§ PROBLEM REQUIREMENTS: The material below holds pictures; leave them out and reproduce exactly the lines from the one with "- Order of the" through the one with "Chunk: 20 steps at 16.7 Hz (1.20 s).", inclusive.

*** Opening of PROVIDED ENTRIES ***

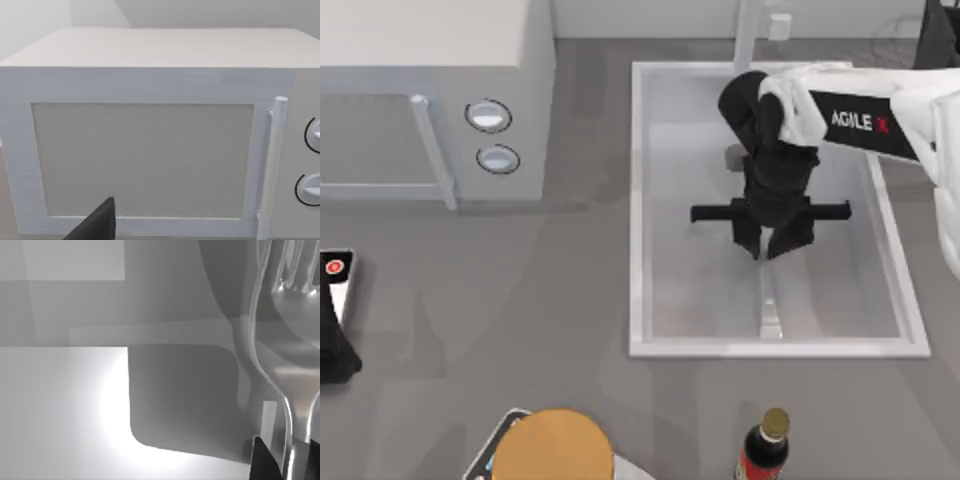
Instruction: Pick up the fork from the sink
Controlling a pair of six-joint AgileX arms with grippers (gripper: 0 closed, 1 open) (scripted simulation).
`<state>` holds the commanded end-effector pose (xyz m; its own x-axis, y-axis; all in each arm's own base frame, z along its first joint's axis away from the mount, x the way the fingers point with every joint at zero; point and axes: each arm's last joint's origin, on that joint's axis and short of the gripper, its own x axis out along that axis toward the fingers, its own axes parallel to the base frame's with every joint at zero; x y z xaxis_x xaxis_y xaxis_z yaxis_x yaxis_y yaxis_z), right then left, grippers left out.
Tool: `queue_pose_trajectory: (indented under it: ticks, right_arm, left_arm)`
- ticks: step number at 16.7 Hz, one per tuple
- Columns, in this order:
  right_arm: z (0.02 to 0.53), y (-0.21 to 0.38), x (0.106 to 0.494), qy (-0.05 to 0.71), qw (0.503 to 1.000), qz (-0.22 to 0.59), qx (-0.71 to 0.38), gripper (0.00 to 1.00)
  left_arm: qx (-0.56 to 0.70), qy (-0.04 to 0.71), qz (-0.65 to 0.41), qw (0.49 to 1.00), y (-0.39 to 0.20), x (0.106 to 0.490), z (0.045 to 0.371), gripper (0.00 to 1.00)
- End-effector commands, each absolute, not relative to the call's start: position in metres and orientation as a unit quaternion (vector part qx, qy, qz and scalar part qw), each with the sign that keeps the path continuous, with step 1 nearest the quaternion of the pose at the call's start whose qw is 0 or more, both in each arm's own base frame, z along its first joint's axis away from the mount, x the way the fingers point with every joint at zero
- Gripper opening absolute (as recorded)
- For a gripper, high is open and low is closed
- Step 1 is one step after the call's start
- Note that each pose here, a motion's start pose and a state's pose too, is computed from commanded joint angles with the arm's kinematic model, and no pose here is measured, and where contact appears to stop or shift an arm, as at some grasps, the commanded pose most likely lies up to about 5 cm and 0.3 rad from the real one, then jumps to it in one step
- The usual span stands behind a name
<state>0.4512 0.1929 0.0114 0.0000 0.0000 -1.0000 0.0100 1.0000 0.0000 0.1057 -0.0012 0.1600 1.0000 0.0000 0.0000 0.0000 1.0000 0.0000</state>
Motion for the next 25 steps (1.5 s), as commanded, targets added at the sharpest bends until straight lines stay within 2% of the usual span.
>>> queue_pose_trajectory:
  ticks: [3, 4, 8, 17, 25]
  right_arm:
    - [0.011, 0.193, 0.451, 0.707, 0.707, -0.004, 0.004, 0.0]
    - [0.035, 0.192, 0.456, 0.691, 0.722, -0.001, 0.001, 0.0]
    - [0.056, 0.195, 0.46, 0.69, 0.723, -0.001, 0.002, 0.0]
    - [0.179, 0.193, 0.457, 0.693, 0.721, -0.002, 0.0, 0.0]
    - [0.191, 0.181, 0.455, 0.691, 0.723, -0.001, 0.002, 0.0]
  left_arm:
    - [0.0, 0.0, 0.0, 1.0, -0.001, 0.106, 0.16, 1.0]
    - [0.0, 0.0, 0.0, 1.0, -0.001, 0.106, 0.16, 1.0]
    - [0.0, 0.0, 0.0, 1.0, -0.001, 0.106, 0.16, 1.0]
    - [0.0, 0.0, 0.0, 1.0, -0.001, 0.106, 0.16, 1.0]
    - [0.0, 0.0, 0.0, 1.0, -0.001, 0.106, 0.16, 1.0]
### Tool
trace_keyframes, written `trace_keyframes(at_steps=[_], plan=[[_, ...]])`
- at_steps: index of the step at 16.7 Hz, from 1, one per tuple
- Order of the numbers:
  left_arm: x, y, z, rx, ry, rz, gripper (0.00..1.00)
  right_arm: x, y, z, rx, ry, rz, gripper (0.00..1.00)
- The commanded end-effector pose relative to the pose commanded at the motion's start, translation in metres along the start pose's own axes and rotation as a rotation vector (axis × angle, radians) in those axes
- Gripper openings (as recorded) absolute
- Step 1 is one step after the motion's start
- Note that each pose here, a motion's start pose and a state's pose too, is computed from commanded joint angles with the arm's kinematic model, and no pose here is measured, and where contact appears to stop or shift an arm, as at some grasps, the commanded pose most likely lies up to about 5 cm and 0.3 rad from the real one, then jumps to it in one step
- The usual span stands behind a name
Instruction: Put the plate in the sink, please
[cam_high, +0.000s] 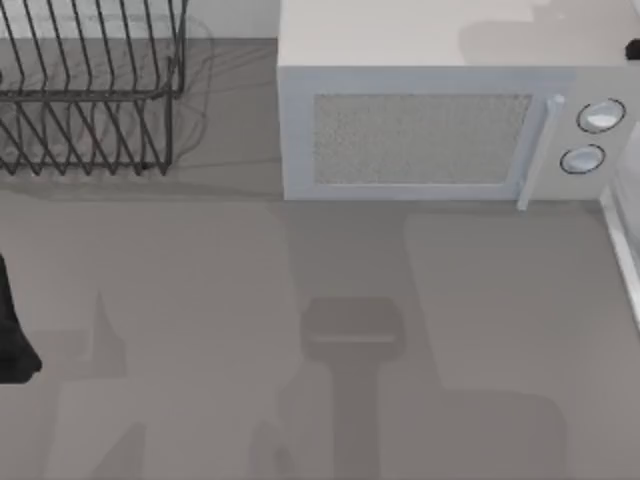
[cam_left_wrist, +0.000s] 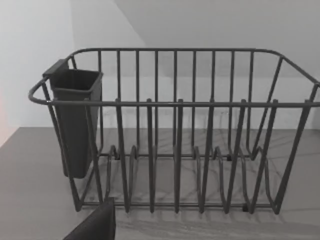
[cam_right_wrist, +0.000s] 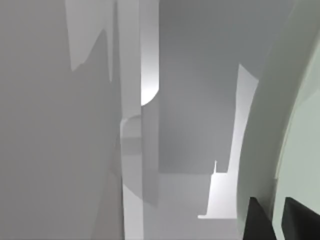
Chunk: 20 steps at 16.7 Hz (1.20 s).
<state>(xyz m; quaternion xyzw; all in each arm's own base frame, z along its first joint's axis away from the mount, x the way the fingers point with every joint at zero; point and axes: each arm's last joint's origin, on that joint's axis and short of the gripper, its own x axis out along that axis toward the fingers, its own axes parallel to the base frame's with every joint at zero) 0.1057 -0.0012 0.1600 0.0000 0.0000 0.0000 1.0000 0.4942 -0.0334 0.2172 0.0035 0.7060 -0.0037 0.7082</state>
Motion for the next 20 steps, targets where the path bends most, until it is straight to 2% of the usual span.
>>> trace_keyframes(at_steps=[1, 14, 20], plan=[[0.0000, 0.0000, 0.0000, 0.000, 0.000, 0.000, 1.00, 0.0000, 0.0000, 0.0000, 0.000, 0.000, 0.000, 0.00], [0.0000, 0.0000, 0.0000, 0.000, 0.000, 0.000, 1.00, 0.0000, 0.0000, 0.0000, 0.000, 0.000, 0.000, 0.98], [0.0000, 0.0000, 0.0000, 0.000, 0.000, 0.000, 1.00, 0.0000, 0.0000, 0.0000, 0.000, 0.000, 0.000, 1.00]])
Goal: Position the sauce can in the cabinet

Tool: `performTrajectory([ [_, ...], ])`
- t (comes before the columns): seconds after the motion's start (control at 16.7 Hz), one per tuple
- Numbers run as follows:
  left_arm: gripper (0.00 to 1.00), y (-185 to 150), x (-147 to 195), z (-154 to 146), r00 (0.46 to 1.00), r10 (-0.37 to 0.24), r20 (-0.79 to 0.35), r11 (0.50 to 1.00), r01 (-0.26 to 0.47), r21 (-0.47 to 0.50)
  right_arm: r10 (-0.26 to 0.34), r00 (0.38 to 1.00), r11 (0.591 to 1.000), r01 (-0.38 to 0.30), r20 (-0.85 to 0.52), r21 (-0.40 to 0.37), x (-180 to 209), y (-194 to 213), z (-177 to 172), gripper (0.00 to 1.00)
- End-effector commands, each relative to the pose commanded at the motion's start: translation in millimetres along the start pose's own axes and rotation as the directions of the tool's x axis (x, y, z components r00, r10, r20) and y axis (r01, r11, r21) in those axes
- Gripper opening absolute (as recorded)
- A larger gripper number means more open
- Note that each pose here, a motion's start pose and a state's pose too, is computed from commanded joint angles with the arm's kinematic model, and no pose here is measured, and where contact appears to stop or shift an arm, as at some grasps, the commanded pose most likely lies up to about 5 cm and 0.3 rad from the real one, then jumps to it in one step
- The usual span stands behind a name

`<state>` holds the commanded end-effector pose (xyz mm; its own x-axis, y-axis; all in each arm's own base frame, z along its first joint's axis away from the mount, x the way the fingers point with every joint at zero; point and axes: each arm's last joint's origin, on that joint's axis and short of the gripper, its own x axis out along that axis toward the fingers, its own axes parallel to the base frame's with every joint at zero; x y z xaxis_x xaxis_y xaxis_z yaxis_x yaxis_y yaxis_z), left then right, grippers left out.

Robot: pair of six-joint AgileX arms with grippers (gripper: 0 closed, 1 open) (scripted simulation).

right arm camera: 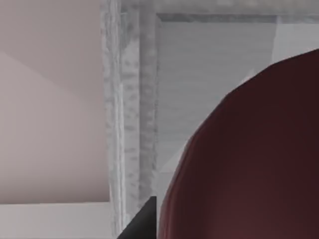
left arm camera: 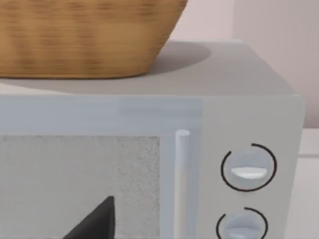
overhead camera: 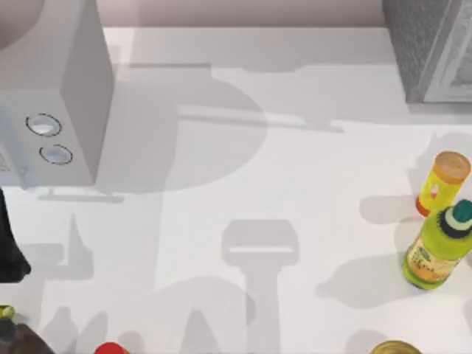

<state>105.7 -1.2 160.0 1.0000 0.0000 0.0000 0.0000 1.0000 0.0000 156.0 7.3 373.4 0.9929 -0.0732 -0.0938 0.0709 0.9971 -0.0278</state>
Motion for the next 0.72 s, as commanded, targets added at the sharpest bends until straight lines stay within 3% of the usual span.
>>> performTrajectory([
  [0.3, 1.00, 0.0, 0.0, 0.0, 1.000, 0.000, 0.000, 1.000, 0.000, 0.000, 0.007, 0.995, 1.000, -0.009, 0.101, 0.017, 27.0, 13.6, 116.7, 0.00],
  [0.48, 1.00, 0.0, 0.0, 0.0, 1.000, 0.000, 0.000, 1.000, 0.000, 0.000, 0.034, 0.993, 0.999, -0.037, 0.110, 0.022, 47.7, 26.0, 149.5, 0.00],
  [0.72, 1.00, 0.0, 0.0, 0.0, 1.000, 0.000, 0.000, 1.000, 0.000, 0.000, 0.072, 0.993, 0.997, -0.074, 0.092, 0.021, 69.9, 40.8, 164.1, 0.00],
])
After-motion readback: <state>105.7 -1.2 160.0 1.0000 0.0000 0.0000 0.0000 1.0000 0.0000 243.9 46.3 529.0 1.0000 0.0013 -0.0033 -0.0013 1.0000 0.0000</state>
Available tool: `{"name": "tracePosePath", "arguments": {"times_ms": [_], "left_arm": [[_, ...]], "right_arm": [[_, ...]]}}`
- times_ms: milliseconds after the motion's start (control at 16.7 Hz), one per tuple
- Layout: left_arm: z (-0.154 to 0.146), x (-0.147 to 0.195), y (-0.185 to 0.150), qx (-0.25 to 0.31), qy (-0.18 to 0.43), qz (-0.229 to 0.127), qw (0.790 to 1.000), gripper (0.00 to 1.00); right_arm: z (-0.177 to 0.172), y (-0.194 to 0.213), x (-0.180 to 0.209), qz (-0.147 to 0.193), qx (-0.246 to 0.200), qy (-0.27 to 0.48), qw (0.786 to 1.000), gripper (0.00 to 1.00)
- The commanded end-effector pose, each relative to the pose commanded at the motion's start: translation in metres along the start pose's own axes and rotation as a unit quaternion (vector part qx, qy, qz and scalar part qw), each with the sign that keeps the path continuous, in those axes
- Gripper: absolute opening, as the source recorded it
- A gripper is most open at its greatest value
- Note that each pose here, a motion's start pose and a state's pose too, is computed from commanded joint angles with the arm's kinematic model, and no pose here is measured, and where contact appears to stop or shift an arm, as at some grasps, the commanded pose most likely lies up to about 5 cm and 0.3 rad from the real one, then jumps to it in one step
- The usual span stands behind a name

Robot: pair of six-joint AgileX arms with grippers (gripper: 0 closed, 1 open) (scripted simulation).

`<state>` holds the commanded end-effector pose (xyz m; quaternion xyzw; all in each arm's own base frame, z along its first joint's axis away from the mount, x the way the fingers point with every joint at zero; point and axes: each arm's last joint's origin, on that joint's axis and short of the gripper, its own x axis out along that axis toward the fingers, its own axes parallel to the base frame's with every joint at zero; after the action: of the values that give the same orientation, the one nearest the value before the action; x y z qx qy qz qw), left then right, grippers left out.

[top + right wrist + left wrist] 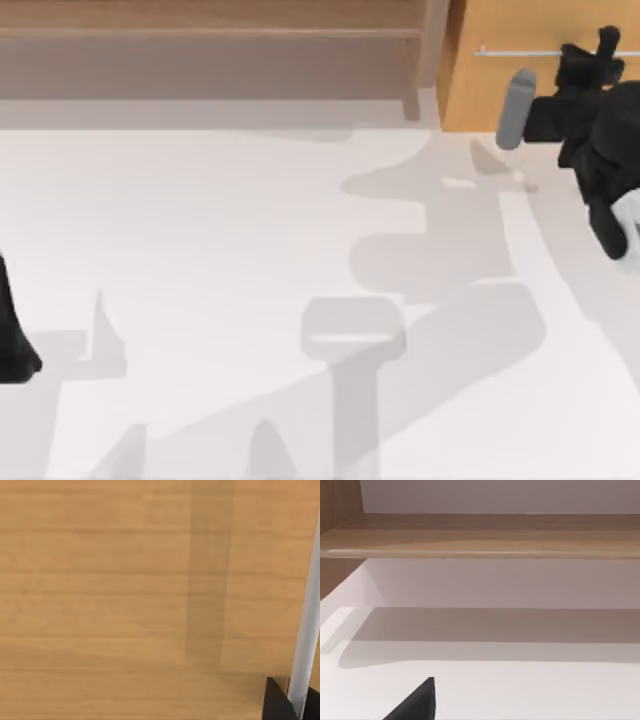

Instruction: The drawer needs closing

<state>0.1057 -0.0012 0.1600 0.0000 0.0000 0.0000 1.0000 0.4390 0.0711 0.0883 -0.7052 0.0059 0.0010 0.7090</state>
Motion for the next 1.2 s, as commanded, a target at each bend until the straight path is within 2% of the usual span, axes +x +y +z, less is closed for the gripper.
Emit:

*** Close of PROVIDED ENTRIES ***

§ TASK ANSWER:
- Order of the numbers:
  left_arm: x, y, z, rx, ry, rz, gripper (0.00..1.00)
  right_arm: x, y, z, rx, ry, rz, gripper (0.00..1.00)
- The commanded end-effector pose relative to the pose commanded at the motion's start, translation in metres along the start pose's own axes and rotation as a rotation vector (axis × angle, radians) in those axes
- Gripper openings (as recorded) absolute
- Step 1 is one step after the motion's start
- Note that each pose here, a motion's start pose and a state's pose too, is computed from commanded joint angles with the arm's kinematic model, and no pose here is measured, and where contact appears to stop or shift an arm, as at some grasps, the commanded pose most likely lies up to about 5 cm and 0.3 rad from the real one, then jumps to it in one step
- The usual span stands behind a name
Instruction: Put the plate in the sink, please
[cam_high, +0.000s] 
[cam_left_wrist, +0.000s] 
[cam_right_wrist, +0.000s] 
Chunk: 20 steps at 16.7 Hz (1.20 s).

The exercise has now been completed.